Again, thanks for taking the time to answer my questions – I hope you’re not too bothered by them? That said, I’d like to point out that this is a pretty good example of what I’m trying to get at. Your data exists entirely for the games you own, which you are selling using your own pricing strategy with little variation (because you’ve already proved it works). While this certain allows for a degree of success, how are you then so certain that other approaches cannot and will not be just as successful, if not more so? In other words, if you have not tried much in the way of significantly different approaches, doesn’t your data primarily prove simply “What we do works” as opposed to “What we do works
better than any other approach”? Doesn't your data mainly prove that doing what you currently do will achieve results like you currently achieve, and little else?
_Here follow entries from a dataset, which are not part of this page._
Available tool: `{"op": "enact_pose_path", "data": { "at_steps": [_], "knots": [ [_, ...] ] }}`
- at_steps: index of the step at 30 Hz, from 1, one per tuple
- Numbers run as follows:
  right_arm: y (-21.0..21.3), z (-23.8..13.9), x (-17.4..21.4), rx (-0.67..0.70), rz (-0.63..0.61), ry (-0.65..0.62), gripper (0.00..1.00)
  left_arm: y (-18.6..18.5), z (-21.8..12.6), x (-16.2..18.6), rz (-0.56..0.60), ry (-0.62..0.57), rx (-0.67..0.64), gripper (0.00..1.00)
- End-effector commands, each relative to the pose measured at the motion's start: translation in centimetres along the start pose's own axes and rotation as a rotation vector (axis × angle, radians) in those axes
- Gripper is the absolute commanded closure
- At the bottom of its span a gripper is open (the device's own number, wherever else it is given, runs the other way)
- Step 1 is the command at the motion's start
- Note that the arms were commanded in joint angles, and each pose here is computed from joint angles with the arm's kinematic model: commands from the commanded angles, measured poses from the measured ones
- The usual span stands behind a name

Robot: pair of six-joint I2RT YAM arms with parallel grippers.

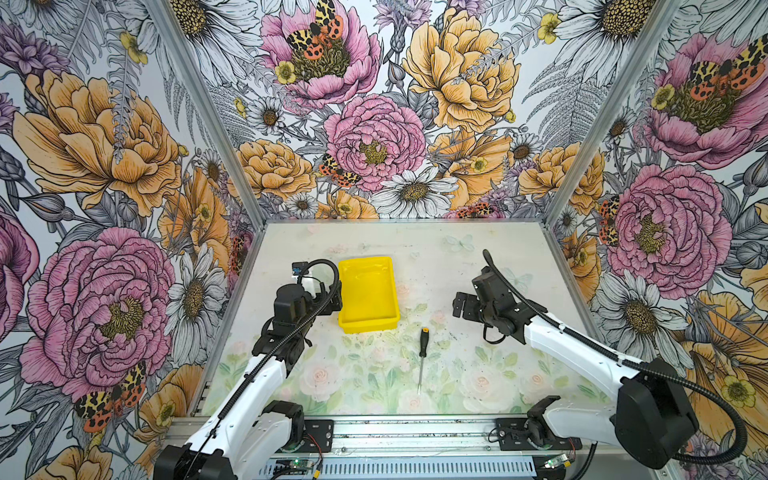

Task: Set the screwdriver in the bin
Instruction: 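Move the right gripper over the black screwdriver handle while the left arm rises slightly, then lower the right gripper and close it on the screwdriver handle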

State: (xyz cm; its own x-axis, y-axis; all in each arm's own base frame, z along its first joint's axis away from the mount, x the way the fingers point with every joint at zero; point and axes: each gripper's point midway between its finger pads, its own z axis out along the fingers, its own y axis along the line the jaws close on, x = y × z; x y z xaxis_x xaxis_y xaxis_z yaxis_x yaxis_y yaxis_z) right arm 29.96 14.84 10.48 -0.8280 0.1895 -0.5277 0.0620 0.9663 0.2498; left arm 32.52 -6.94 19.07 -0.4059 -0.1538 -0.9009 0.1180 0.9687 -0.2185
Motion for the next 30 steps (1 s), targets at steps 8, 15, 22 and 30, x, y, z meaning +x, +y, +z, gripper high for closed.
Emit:
{"op": "enact_pose_path", "data": {
  "at_steps": [8,15,22,30],
  "knots": [
    [5.6,2.2,2.2,-0.056,-0.074,0.121,0.01,-4.1,-2.5,-0.3,0.119,0.002,0.074,0.01],
    [8.0,4.2,3.2,-0.061,-0.172,0.213,0.03,-2.7,-3.1,-1.0,0.129,-0.049,-0.017,0.01],
    [8.2,5.1,5.4,-0.038,-0.254,0.305,0.07,-2.7,-3.0,-1.1,0.135,-0.051,-0.019,0.01],
    [9.0,5.6,8.8,-0.033,-0.310,0.371,0.19,-1.5,-3.0,-1.2,0.145,-0.063,-0.085,0.01]
  ]
}}
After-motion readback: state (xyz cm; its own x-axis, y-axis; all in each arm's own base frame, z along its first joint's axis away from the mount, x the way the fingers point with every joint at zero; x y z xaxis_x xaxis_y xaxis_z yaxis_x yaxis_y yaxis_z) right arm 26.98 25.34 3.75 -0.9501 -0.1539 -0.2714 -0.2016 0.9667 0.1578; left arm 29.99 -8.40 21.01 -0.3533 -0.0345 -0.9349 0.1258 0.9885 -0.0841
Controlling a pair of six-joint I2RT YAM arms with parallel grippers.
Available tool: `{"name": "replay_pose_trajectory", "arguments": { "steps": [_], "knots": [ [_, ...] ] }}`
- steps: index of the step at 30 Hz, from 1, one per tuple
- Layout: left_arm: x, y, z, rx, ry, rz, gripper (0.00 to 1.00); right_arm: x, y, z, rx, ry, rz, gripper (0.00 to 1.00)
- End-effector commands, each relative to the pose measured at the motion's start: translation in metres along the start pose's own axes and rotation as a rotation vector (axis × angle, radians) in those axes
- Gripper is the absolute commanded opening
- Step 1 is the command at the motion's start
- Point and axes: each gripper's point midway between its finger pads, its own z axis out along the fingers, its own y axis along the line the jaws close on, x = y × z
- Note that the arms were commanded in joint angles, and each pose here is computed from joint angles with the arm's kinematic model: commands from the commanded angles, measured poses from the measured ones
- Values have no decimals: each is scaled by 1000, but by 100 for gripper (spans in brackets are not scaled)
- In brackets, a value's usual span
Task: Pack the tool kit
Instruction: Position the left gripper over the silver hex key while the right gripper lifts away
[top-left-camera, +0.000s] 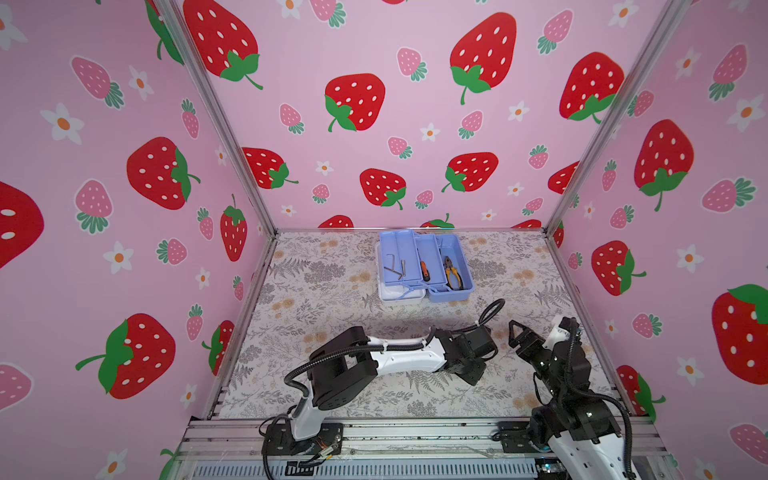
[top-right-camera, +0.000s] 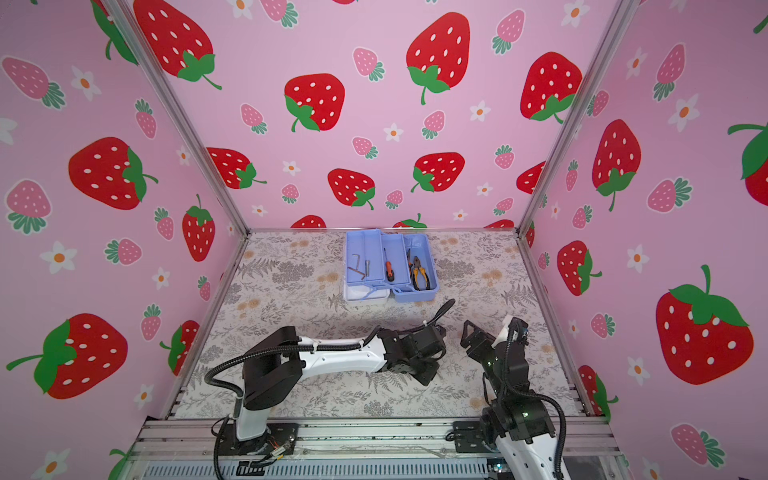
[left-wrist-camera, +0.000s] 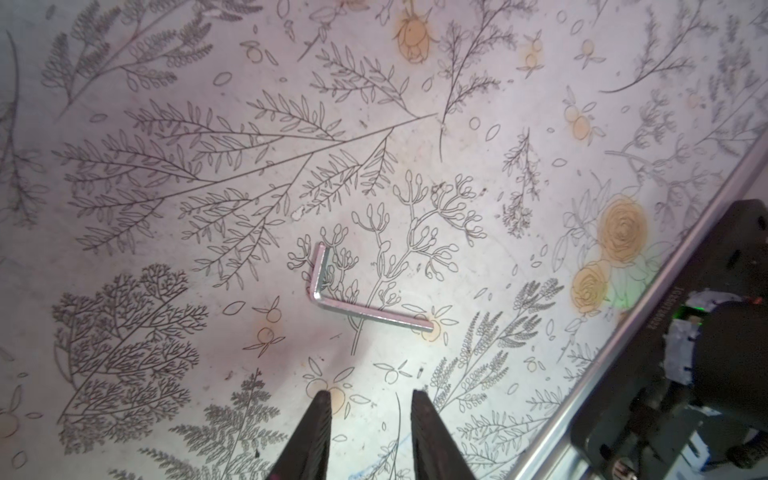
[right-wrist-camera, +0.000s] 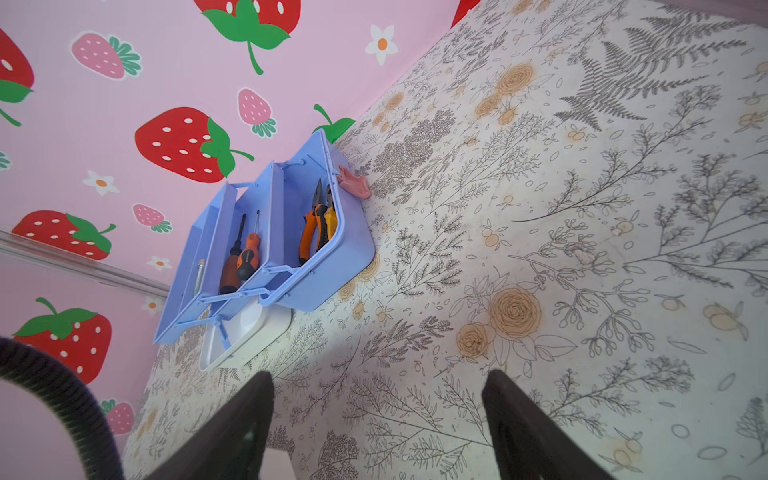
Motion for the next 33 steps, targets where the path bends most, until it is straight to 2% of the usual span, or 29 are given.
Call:
{"name": "replay_pose_trajectory", "arguments": {
  "steps": [1,6,12,19,33],
  "knots": [
    [3,-5,9,18,18,-13,36,3,-8,4,39,7,17,73],
    [4,-9,19,32,43,-25,36,7,-14,8,79,34,3,70],
    [11,7,32,-67,98,-58,36,6,-18,10,102,27,6,71],
    [0,-8,38,-8,89,-86,38,1,-17,10,108,15,-46,72],
    [-1,-5,57,-63,157,-110,39,-1,-17,7,121,20,-113,73]
  ]
}}
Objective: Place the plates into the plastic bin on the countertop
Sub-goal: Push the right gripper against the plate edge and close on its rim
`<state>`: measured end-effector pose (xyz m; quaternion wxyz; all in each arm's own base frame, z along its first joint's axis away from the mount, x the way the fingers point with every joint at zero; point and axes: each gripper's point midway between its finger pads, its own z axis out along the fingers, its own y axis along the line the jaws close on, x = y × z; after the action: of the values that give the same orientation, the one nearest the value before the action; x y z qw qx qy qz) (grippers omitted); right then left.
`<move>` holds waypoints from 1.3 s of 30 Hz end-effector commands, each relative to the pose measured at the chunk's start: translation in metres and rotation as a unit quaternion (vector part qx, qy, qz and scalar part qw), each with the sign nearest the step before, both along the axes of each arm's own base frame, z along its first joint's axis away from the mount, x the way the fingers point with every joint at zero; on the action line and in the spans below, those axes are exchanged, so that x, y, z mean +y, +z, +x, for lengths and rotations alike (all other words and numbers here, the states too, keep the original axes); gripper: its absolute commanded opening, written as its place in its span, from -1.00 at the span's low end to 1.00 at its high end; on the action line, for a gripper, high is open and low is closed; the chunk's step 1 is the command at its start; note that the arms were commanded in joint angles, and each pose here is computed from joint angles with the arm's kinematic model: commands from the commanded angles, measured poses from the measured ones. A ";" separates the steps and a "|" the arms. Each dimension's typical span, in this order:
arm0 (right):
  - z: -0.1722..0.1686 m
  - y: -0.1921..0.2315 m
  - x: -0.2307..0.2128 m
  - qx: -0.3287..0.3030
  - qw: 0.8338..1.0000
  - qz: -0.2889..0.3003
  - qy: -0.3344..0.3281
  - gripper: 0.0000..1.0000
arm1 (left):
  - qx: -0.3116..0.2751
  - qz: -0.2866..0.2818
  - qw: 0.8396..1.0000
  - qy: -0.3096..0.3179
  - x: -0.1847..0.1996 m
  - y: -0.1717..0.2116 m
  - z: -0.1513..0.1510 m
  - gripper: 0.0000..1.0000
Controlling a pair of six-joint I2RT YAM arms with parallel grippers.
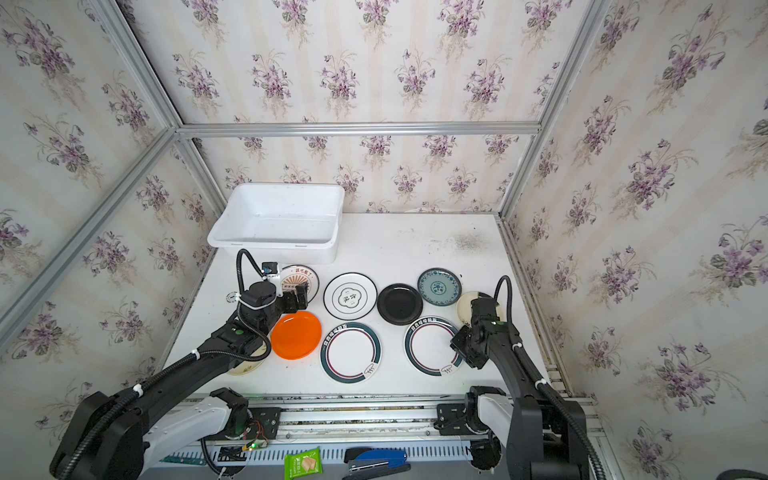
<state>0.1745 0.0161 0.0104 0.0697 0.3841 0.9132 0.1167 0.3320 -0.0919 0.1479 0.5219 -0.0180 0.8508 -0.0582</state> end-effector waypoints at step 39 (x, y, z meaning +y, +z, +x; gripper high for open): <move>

Take for instance Battle Academy. You are indeed right to be proud of your success in reaching the number one spot for strategy games across multiple stores. It’s quite the achievement. But given the more accessible, simpler interface of Battle Academy, are you really 100% certain that you couldn’t have gotten the number one spot for games, period, across multiple stores had you reduced the price? It isn’t War in the Pacific, after all, from what I could see – it’s fairly simple for anyone to get into. One of the major barriers to entry for newcomers to wargames is how complex they are, but Battle Academy appears not to suffer too badly in that regard. What, then, makes you sure that you couldn’t have swept the field entirely with reduced prices?
I do not claim, mark you, that I could GUARANTEE such success had you lowered the price, but I do ask this – what is your rationale behind such a feat being completely impossible, given that you’d already managed to achieve remarkable and unlooked for success with what you’ve already done?